In 1953, Thomas Hart Benton was commissioned by the motion-picture company Norma Productions to create a painting for the film The Kentuckian (1955) starring Burt Lancaster. Lancaster played the frontiersman Big Eli Wakefield, who decides to leave Kentucky in the 1820s to move to Texas with his little son, Little Eli played by Donald MacDonald. To capture the spirit of the film, Benton read the script and spent several days watching the filming on location in Rockport, Indiana. The preparation for the painting was extensive: Benton created numerous drawings, one of which was a cubist diagrammatic study, oil studies, and a clay model of the boy’s figure. After these preparations, he began painting The Kentuckian (1954) in his studio in Kansas City.
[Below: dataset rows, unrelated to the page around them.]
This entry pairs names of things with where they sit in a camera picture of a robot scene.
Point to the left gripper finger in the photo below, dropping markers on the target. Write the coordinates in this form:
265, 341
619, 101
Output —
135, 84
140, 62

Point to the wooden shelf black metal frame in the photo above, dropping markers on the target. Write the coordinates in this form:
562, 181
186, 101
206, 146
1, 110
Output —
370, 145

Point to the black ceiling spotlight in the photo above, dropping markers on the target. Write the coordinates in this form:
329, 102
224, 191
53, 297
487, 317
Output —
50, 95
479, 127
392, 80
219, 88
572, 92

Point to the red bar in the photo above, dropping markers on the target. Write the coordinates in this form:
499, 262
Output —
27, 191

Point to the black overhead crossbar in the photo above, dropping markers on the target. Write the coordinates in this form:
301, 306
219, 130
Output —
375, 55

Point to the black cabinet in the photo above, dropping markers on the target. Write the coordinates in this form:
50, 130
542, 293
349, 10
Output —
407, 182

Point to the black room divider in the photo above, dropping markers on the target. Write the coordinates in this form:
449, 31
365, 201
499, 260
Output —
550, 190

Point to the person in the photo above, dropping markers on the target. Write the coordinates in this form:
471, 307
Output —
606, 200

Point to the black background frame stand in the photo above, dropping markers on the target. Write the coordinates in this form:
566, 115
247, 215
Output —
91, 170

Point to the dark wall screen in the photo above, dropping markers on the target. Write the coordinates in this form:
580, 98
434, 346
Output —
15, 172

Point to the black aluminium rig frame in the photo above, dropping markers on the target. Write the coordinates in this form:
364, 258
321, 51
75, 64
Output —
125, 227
The painting is based on one of the scenes from the film, in which Big Eli and his son discover a frontier village. The artist turned the horizontal frame of the screen to a vertical frame which shows the courageous backwoodsman in full figure walking westward. The figure is on a hill heading toward an unseen village, located somewhere in the sunny valley. This subject appealed to Benton, who explored themes of the American West and the progress of civilizations in his early murals, such as America Today (1930-1931). In The Kentuckian, Benton creates a quintessential representation of the frontiersman, as he breaks new ground and leads his family to the golden land in the West. By using a baroque compositional device, the diagonal position of the boy and dog, Benton places greater emphasis on the dynamic vitality of the Kentuckian. The painting shares characteristics with Benton’s later easel portraits, such as New England Editor (1946) and Portrait of a Musician (1949). In these portraits, Benton focused more tightly on a large single figure and uses bold colors to create forms with crisp outlines.

The painting was the centerpiece of the film’s one-sheet poster which had the inscription: “A great artist depicts a great American motion picture” with Benton’s name underneath. Throughout his career, Benton had a longstanding relationship with Hollywood and the film industry. In 1937, he was commissioned by Life Magazine to paint his famous work Hollywood (1937). In the next decade, he visited Los Angeles many times and was commissioned by studios to create works that were used as film advertisements. One of the best-known examples is the lithographs he created in 1939 for the film The Grapes of Wrath (1940). The Kentuckian was Benton’s last major Hollywood commission, and it quickly achieved the iconic status that extended beyond the film industry. The image proved a commercial success and was reproduced on labels for Bean’s Choice whiskey bottles. It was also satirized in the American animated sitcom The Simpsons in which Mr. Burns is reimagined as the Kentuckian frontiersman. The painting was exhibited for the first time at the film’s premiere in Washington D.C. After that, it was not exhibited in public until 1978, when it was donated to the Los Angeles County Museum of Art.